You are viewing a plain text version of this content. The canonical link for it is here.
Posted to dev@nutch.apache.org by Kristof Kessler <kr...@googlemail.com> on 2012/05/10 07:54:30 UTC

Date format issue Nutch-Solr with NUTCH-809 Parse-metatags plugin

Hello,

I have been working with the plugin for some time and works for
everything (approx. 100 metadata fields) I need to extract from a set
of webpages. I am mapping these fields to Solr and only have a problem
when it comes to fields which I want to convert to a format other than
string.

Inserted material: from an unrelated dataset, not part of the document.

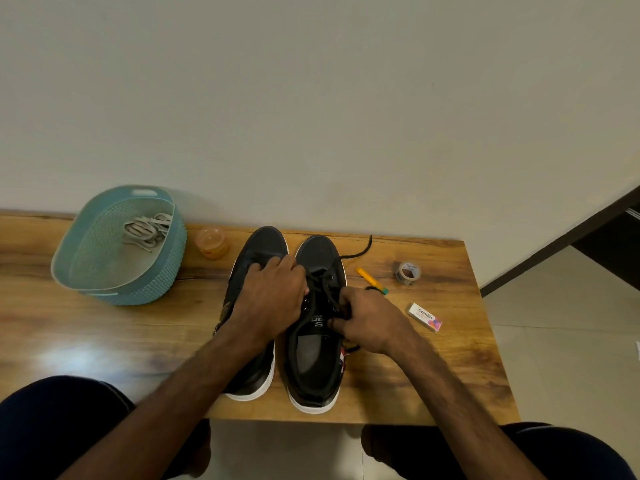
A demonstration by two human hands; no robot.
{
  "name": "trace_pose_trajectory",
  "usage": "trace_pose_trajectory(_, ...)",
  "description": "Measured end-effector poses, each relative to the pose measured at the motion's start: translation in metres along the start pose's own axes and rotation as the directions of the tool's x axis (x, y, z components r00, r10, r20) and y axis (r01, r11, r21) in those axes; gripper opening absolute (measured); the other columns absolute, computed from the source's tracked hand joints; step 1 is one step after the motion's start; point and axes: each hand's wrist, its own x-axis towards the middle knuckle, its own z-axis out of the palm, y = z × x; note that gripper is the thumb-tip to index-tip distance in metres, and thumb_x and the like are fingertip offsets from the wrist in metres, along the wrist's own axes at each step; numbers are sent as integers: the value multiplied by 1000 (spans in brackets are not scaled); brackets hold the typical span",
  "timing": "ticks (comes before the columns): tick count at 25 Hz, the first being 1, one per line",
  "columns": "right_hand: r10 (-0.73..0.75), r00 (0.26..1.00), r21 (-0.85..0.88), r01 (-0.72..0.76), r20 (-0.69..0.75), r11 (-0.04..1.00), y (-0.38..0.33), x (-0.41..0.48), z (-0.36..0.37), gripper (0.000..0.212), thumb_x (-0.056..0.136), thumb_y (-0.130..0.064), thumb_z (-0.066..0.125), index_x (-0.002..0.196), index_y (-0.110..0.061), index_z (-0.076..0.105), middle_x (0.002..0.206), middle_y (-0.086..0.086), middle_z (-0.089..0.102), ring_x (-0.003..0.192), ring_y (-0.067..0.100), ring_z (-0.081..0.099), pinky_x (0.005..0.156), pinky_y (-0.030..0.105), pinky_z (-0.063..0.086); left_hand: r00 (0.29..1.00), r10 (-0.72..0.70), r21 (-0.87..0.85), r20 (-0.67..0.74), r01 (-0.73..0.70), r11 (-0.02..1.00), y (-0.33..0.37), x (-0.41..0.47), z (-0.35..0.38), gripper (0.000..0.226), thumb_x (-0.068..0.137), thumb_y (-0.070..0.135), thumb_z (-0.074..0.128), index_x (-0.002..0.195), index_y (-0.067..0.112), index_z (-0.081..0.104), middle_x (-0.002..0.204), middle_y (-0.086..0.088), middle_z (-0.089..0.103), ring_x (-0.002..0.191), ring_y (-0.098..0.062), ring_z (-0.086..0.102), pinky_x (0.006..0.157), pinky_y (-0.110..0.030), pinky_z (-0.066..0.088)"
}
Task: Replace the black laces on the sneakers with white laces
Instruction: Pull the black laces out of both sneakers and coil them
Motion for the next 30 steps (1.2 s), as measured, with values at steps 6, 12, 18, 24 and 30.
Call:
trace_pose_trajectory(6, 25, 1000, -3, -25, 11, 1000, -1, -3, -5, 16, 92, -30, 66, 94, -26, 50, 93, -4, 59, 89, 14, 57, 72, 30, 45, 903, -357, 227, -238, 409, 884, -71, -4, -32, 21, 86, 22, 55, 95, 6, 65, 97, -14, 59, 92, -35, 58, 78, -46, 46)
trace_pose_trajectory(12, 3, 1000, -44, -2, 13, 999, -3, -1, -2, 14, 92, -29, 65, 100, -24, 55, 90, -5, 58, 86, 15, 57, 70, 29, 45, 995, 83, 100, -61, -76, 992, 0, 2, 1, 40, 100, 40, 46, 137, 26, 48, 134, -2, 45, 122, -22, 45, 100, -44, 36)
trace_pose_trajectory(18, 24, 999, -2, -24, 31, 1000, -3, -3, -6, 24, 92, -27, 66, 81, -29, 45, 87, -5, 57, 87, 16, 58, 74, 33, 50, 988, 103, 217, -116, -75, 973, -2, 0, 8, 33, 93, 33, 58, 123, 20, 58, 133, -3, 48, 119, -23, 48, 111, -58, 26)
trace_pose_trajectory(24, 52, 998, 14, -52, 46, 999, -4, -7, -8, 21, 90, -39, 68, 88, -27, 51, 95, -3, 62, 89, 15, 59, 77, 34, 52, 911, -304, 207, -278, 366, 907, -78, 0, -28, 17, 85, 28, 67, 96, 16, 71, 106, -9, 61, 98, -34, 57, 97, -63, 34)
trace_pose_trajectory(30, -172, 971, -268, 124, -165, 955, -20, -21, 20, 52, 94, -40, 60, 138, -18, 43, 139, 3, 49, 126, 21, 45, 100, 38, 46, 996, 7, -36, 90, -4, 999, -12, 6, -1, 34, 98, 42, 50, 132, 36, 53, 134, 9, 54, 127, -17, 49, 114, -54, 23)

I have several date fields which are formatted as yyyy-mm-dd
and no matter which way I try, I do not get it to end up as Solr date
field as this requires the data in the format yyyy-mm-ddThh:mm:ssZ.
Simply declaring the field as date in the schema results in an error.
I have no control over the format in which the dates are stored in the
webpages and nothing I tried in Solr works, so my only remaining guess
is that I need to look into changing the format within the indexing
process in Nutch. Any hint how to do that?

In addition to this, I have been trying to find the source file for
MetaTagsIndexer.class to adjust it, but I can only seem to find
MetaTagsParser.java in Revision 1303371 and any other way I try.
Would be great if someone could send me the MetaTagsIndexer,java file.

Thanks!

Kristof